Problem to solve »
Find every line in the records below that holds the word "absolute", and copy each one.

Stored records
────────────────
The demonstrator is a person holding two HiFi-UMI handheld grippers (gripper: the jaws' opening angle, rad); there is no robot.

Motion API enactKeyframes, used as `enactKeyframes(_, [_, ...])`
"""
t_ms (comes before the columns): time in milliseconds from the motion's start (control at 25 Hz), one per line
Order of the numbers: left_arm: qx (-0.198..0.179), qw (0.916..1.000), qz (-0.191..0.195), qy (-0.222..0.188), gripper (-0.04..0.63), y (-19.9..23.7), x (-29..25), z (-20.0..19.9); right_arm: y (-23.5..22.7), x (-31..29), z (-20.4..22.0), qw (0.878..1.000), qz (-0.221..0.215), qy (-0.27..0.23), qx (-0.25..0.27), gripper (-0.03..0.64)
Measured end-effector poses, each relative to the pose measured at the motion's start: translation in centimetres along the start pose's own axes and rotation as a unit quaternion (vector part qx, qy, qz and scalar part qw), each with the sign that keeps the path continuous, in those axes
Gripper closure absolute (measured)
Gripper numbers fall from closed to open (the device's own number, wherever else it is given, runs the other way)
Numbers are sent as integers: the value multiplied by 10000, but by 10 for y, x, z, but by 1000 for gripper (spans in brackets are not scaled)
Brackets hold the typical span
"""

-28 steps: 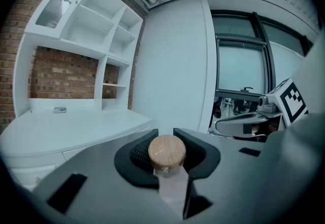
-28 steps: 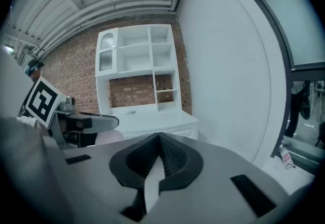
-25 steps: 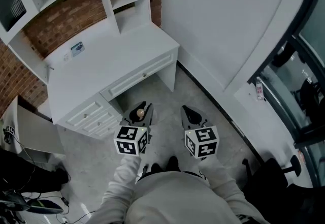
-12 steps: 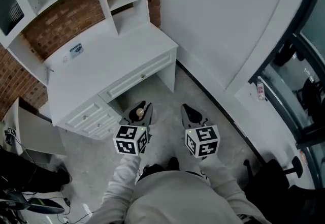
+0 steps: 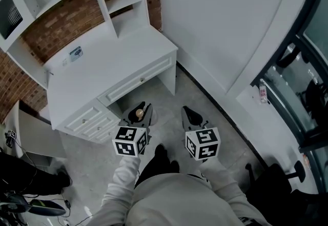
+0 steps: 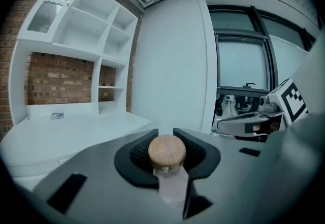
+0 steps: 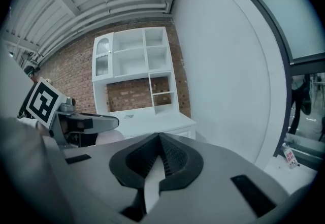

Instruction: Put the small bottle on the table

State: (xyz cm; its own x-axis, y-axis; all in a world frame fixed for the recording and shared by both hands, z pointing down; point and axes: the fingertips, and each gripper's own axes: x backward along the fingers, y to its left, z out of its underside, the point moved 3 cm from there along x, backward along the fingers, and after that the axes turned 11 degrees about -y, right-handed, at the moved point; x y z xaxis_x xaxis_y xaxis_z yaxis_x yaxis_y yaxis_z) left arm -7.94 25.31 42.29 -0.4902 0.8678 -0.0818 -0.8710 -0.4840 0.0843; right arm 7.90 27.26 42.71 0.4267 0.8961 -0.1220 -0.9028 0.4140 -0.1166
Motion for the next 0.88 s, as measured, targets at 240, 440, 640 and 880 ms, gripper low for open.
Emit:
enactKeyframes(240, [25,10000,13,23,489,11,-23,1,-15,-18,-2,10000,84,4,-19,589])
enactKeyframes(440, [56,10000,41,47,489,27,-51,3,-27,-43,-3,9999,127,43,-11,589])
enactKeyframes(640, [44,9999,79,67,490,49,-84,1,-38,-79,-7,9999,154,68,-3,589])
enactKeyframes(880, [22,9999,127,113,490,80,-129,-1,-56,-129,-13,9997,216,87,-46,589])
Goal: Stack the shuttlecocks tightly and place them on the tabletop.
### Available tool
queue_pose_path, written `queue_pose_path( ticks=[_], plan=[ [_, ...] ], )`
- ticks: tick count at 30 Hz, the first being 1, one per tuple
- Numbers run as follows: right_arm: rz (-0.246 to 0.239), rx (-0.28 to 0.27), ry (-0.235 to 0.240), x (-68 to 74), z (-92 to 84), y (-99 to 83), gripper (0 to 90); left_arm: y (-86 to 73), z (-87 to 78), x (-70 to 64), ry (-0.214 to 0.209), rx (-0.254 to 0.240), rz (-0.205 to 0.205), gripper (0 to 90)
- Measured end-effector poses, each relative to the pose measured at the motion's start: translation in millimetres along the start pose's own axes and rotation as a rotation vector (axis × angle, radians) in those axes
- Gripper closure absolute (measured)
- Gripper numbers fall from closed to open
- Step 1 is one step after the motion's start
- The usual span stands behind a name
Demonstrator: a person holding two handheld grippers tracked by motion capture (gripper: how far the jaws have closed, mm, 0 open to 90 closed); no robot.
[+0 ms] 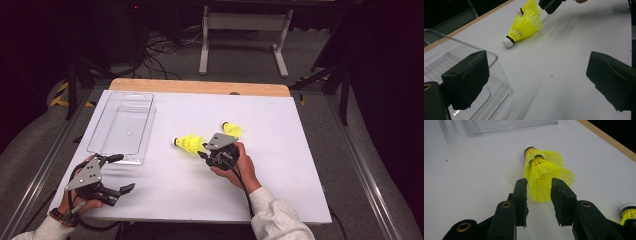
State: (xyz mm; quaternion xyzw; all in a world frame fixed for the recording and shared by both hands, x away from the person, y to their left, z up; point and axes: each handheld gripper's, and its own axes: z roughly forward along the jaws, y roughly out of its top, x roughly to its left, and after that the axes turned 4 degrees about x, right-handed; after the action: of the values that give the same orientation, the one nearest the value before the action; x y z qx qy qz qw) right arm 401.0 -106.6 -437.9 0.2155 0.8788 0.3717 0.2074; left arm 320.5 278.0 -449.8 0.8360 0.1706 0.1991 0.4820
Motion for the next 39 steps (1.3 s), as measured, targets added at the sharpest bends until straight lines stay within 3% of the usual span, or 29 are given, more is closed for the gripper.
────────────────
Answer to this problem »
Gripper closure absolute (measured)
- Gripper closure absolute (measured)

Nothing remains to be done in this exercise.